Some aspects to avoid include unintentional double meanings, weird phrasing and grammar errors.
- Before Hospitals are Sued by 7 Foot Doctors (Is it a group of 7 doctors or do they measure 7 Foot?)
- After Group of Foot Doctors Sue Hospitals
9) Include Numbers
Numbers are a great way to entice users as they help communicating what they should expect from it. For instance:
- Without Number Our Top Picks For The Summer Collection (Could be three, five, ten or one hundred)
- With Number Our Top 5 Picks For The Summer Collection
The numerical form (like “3”) is shorter and tends to outperform their spelled-out counterparts (“three”).
10) Suggest, But Be Wary Of Click bait Manipulation
This item ties in many of the popular title optimization techniques. It also raises the issues that cause so much controversy.

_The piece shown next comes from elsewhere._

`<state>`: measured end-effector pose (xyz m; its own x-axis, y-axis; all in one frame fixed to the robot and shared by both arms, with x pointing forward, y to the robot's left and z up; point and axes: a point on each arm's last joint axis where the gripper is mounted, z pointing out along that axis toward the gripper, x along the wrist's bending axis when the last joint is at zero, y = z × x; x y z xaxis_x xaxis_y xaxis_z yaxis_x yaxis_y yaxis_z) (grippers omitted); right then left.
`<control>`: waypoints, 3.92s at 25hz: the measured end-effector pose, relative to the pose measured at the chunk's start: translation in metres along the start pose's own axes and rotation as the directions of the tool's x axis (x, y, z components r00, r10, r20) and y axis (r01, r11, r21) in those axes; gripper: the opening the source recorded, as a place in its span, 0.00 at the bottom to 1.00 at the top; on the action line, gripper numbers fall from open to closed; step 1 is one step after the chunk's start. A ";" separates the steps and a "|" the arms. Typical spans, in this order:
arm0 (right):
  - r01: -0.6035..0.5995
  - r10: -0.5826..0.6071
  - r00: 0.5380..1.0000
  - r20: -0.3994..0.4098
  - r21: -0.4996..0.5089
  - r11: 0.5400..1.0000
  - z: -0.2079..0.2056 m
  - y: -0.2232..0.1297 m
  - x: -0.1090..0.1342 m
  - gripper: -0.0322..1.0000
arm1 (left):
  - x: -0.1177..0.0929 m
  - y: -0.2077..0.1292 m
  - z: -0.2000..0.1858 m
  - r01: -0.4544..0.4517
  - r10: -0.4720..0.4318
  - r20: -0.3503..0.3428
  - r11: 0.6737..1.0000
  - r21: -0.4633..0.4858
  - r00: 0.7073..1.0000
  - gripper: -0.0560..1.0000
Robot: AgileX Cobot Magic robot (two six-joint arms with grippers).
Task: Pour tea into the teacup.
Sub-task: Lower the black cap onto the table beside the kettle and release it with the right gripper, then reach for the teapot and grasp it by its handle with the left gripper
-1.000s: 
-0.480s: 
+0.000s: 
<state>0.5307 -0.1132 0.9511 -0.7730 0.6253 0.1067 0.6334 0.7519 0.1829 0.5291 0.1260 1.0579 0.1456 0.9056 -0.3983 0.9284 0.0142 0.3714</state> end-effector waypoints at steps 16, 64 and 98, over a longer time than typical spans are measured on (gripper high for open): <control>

It’s a given that the main reason to optimize headlines is to make them more clickable and increase sweet conversion indicators. This can be achieved by not giving away the main information promptly. Effectively, it means hiding the prize behind the click.
The caveat: overusing the curiosity gap can annoy your audience, which will feel manipulated. And to be fair, they will be right if the website constantly click baits users for low quality content. Even more so if the titles promise information that the content simply doesn’t deliver.
Below we show some examples of titles that use this to some extent.
Every SEO professional should decide to which extent he/she will use tactics such as this. However, it’s worth noting that as early as in 2014 Facebook discouraged click baiting.
We hope this quick title optimization guide helps you making the most out of your headlines.